The Hippoceres Giving-It-Nicely Service

I deposited myself fluidly through the doors in the last second before closure. The trains in the USA insist on closing the doors, thereby denying folks like us to use the hang-on-by-a-strand-and-heave self onto train later technique. I can’t say I was in a frightfully enthusiastic mood as I plopped myself onto the only remaining seat. I turned and looked at the person sitting next to me and saw I had drawn the stiff corporate pant.

I had to drop some documents off at a government office and then face a regular day. I sat contemplating the task ahead while opening my book to read. Nothing that a good book can’t fix I told myself sternly and set to reading.

Minutes into the journey, he (the s-c-p, the stiff corporate pant I mean) whipped out his phone. A purposeful gleam emanated from his glassy eyes. I moaned. I think I can figure out when my quiet commute gets thrown out the window. He called his team in India, and far from having a how-are-things conversation, took a piece of mud and flung it with whim across the seven oceans. Ocean beds shuddered as they transmitted the bits from him to the unfortunate team on the other side. He shouted at them,  and then looked about impressively.  Nobody cared. I scowled. It made not the slightest difference to him. He talked on. He promised to call them all separately and ‘give them nicely’ for not running a report or some such thing.

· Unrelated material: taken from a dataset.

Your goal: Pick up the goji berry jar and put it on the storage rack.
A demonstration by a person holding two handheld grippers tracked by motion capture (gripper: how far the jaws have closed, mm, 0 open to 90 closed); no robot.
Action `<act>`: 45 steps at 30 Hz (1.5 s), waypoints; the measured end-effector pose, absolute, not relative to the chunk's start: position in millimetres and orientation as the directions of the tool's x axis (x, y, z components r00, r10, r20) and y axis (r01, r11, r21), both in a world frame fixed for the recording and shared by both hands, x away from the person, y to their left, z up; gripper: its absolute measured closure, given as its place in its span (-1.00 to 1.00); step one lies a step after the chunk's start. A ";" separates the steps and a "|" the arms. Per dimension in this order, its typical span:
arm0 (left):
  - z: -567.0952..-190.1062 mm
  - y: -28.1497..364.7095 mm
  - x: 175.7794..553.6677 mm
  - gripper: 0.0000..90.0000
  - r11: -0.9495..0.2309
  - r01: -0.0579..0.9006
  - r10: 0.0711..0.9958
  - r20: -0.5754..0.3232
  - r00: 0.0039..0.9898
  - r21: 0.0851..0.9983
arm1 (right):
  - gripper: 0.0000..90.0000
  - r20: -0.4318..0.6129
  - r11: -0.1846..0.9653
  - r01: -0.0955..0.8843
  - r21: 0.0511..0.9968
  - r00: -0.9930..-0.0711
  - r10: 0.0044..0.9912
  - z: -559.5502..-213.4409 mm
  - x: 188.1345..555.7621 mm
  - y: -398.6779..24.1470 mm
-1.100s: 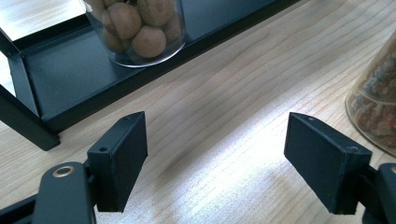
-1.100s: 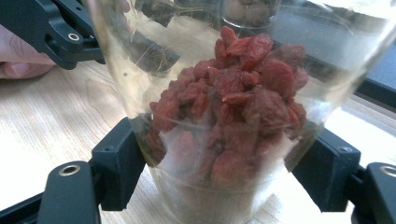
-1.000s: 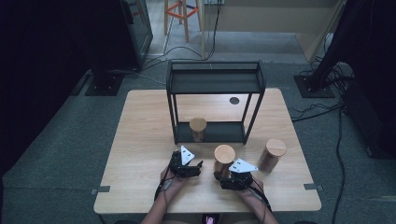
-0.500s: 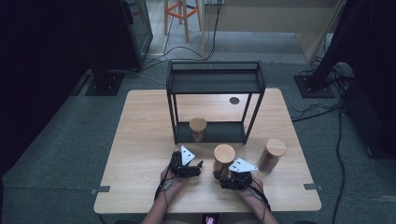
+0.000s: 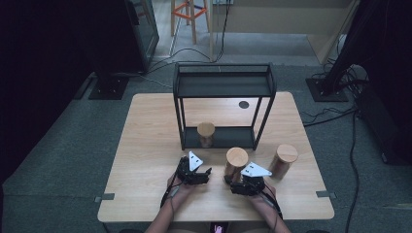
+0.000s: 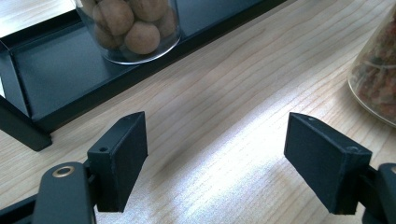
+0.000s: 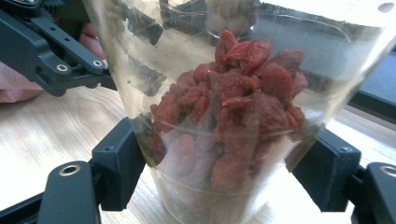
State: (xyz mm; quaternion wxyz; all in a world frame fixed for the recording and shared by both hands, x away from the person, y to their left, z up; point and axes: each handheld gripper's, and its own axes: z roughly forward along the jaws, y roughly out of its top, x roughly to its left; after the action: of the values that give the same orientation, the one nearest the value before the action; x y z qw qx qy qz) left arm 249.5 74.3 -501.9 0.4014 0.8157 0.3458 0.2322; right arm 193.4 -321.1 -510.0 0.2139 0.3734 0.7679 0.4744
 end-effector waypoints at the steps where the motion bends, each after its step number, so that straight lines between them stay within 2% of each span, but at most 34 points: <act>1: -501.9 74.1 249.5 -0.52 -0.439 0.378 0.751 0.101 0.653 0.815 | -0.45 0.017 0.275 0.369 0.888 -0.623 0.782 -509.4 192.4 -319.3; 11: -501.5 77.5 252.8 -0.52 -0.421 0.394 0.754 0.073 0.653 0.817 | -0.45 -0.003 0.297 0.365 0.882 -0.626 0.780 -505.8 193.6 -311.2; 45: -500.9 69.5 249.0 -0.52 -0.464 0.373 0.743 0.125 0.657 0.803 | -0.45 0.021 0.249 0.379 0.891 -0.583 0.813 -497.8 206.9 -304.7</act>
State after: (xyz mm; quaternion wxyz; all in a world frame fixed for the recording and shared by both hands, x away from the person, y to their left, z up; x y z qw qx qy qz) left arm 249.0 69.5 -500.9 0.3908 0.8221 0.3394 0.2371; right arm 206.9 -304.7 -497.8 0.2310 0.3942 0.7556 0.4694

He sounded like one of those folk who make mental lists of jumping on people, telling them in precise language how they failed as individuals, and how they would improve in life if only they were to listen to him and follow his instructions alone. I heard a goodish deal of his side, which meant that the stuffed mushroom thought nothing of hogging conversations.

“Hello Kavya?”

She probably said Hello, and that was about all she was allowed to say. If I knew her, I could have messaged her directly and told her to put down the phone and continue doing whatever else she was doing, with no loss. He started with the I’ll-show-you-who-is-in-control early enough. “What did you tell Gopal?” he bellowed.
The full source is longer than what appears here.